In September 2019, Rodriguez signed on as director and executive producer on the television series El Gato for Apple TV+. By February 2024, Rodriguez left the project, prior to Amazon Prime Video taking over from Apple TV+.

==2020s==
===Zorro (TV series)===
In December 2020, Rodriguez was set to executive produce a Zorro television series for NBC. In January 2022, the series was moved from NBC to The CW and later ordered six scripts. In September 2024, the series moved from The CW to CBS.

===We Can Be Heroes 2===
In January 2021, Netflix announced they were planning to develop a sequel to Rodriguez's We Can Be Heroes.

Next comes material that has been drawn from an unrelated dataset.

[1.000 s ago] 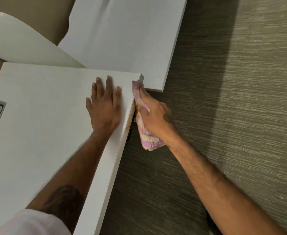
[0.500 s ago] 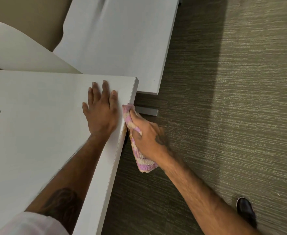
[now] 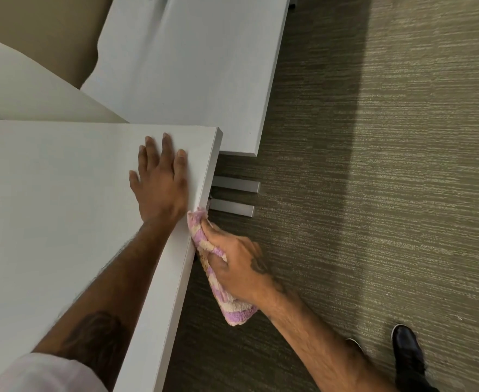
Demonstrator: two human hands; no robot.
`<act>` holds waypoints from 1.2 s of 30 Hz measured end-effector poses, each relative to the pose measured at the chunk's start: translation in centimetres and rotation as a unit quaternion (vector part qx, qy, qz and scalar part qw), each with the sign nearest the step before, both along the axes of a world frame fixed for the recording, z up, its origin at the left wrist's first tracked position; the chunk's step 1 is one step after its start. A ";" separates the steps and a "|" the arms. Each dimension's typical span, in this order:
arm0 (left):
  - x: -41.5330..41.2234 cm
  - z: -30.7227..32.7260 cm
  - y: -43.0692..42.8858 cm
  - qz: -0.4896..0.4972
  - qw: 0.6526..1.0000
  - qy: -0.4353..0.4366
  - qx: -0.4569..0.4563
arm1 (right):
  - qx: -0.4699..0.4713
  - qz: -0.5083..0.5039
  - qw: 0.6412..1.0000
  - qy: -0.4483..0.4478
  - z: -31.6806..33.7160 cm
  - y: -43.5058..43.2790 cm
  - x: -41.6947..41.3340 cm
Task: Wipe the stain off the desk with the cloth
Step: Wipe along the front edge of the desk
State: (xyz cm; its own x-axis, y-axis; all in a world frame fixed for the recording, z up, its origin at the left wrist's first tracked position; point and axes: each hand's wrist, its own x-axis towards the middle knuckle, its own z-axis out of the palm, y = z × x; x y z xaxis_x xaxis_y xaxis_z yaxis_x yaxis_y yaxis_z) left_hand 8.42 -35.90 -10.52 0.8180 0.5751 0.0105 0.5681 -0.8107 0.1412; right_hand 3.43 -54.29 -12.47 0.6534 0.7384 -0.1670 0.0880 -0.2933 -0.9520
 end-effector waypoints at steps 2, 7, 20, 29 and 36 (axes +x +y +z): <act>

By August of the same year, Rodriguez confirmed that he would return in his role as director, while announcing that principal photography would take place in 2022.

===Spy Kids: Armageddon sequels===
In September 2023, Rodriguez confirmed that Netflix intended to develop additional Spy Kids movies, with the filmmaker expressing hope to begin production on a sequel the following year. Rodriguez explained that Spy Kids: Armageddon incorporated a new family because so much time had passed since Spy Kids: All the Time in the World, and so he wanted to incorporate a new set of characters before returning to what came before; confirming that he intends to bring back "legacy characters" from the previous installments in future movies.

===The Faculty remake===
In January 2025, Rodriguez was set to produce a remake of his film The Faculty (1998), with Drew Hancock writing the screenplay.